● **PROBLEM REQUIREMENTS**:
Read through the listing below and copy each line in which the word "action" occurs.

-.-.-

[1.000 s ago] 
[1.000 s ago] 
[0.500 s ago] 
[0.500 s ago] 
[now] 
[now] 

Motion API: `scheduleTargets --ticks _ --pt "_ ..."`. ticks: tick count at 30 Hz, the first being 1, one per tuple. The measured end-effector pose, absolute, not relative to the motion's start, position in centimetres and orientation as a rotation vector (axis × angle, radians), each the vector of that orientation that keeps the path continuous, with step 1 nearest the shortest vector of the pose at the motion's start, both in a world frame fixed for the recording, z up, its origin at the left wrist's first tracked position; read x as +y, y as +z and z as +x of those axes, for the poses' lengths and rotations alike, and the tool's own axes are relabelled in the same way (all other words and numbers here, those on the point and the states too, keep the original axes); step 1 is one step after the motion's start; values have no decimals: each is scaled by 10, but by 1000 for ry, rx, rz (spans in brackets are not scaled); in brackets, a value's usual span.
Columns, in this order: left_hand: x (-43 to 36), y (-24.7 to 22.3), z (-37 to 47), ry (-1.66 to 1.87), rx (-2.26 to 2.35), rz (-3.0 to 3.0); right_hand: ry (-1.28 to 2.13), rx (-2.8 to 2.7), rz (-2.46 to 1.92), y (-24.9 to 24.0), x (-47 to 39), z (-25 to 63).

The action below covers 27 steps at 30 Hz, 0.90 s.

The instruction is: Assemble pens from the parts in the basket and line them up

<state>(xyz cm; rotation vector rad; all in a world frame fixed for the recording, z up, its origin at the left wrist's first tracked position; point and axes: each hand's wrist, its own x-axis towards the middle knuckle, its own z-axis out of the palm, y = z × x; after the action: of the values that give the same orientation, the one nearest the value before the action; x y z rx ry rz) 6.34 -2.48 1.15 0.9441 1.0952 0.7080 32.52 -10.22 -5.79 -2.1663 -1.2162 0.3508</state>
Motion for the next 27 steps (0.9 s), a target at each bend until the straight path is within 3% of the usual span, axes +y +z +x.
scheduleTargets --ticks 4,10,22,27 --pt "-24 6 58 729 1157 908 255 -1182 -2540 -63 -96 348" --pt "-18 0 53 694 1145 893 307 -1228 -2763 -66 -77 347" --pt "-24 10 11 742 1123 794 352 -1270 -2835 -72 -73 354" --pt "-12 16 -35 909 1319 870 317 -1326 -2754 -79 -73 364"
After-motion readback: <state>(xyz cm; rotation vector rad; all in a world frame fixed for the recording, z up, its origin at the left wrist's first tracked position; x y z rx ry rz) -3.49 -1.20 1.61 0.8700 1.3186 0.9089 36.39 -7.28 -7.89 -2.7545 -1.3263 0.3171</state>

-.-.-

● **WRITTEN ANSWER**:
The action below covers 27 steps at 30 Hz, 0.90 s.
<state>(xyz cm; rotation vector rad; all in a world frame fixed for the recording, z up, its origin at the left wrist's first tracked position; point and axes: each hand's wrist, its own x-axis towards the middle knuckle, its own z-axis out of the palm, y = z × x; after the action: of the values that give the same orientation, the one nearest the value before the action; x y z rx ry rz) 6.34 -2.48 1.15 0.9441 1.0952 0.7080 32.52 -10.22 -5.79 -2.1663 -1.2162 0.3508</state>

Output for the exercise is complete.